Excerpt from A Chosen Exile: A History of Racial Passing in American Life by Allyson Hobbs, AM’02, PhD’09.
“Going as white” permanently created confusion as some family members disappeared across the color line, creating gaps in family genealogy.One woman explained, “My father’s people, half of them pass for white so naturally I know nothing about hardly any of them.”
For others, embarrassment and shame prevented an open discussion of family history: “Not much has been disclosed about the Patterson family. It is our guess that there were too many blood mixtures of which the immediate family is not any too proud to relate. ... That this family has many skeletons is without a doubt true.”Merthilda C. Duhe wrote that her father used passing as a strategy to create a new life for himself; she knew little about him or his family because he left New Orleans and “deserted the family while they were very young and went over to the white side in Chicago.”
Others expressed uncertainty about the racial backgrounds of their ancestors. One man questioned his grandfather’s race and explained, “Father was always sensitive about that side of his family.” When asked whether her relatives in Detroit “go for colored or do they go for white,” Mrs. Clemens responded, “I don’t know, and I don’t know what I am. We are 100 per cent American and that is all we can say.” Raymond Brownbow did not know much about his maternal grandmother, a mixed- race house servant who was “described as being very nearly white.” As he explained, “I know very little about her, because it seems that my mother was and is a bit reluctant to discuss her. I remember my mother once telling me that she couldn’t stand the remarks that people would make upon learning of her mother’s mixed blood, and for that reason she refrained from talking much about her.”
Others had no choice but to rely on rumors and speculations as to the whereabouts of family members. The only information that Anthony Driver Chase could cobble together about his grandmother, Hester Ann, was that she was “light enough to pass for white and had long red hair which reached her waist”; her father was a slaveholder; and she had a brother who “went west, married a white woman and passed for white,” and “it is rumored that he became wealthy.” Some family members were able to pass whereas others could not. One relative hinted that other family members passed by explaining, “Margot did not know much of her origin. It seems that her brown skin had been responsible for her separation from the rest of the family who were blonde.”
Other families risked exposing relatives who had crossed the color line by providing too many details about their background. In response to sociologist E. Franklin Frazier’s request for his family’s history in 1932, T. S. Inborden explained, “I will say that I have not more than one sixteenth Negro blood in me if indeed that much. The rest is Mohawk and Caucasian. To publish this would cause a lot of talk and embarrassment. The first Governor of Texas was ... perhaps half brother to my grandmother.”
Others lacked critical information to piece together their family histories. Emblematic of the tensions created by passing, such omissions and doubts led to profound feelings of desertion, disconnection, and incompleteness. One man, describing his great uncle, explained, “I know of one brother, [the] father of a large family. They passed over into the other race and were finally lost to those who remained in the negro race.” Trying to make sense of an absent father who “looked like white,” Pearle Foreman wrote, “The strangest thing was, no one ever told me about my father’s people or from whence he came. I have not been able to find out any information concerning him, only that I resemble him in every respect.” Once family members “crossed over,” they were usually lost, essentially dead to their families.

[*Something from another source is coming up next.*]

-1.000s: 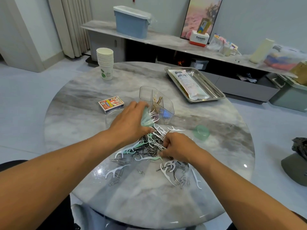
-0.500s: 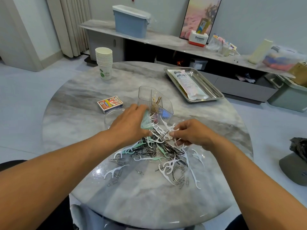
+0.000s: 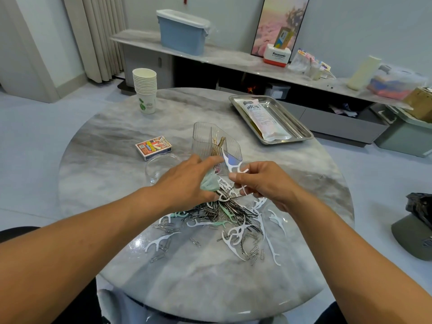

But the equation of passing to death too quickly dismisses both the ambiguity and the logic of passing, as well as the tolerance and understanding that family members extended to those who passed. Why else would a relative agree to work as a maid in a family member’s home in the interest of continuing an untenable relationship in the Jim Crow era? As passing disrupted family life and made certain topics of conversation awkward if not impossible, it also called into question one’s own identity and sense of personhood. The question that Day Shepherd, a Chicagoan who lived on both sides of the color line and whose daughter wrote about her life in Another Way Home: The Tangled Roots of Race in One Chicago Family, posed—“How would anybody know who they were without their people?”—suggests much broader and more intimate meanings of race and racial identity and reveals the interconnectedness of notions of self and family.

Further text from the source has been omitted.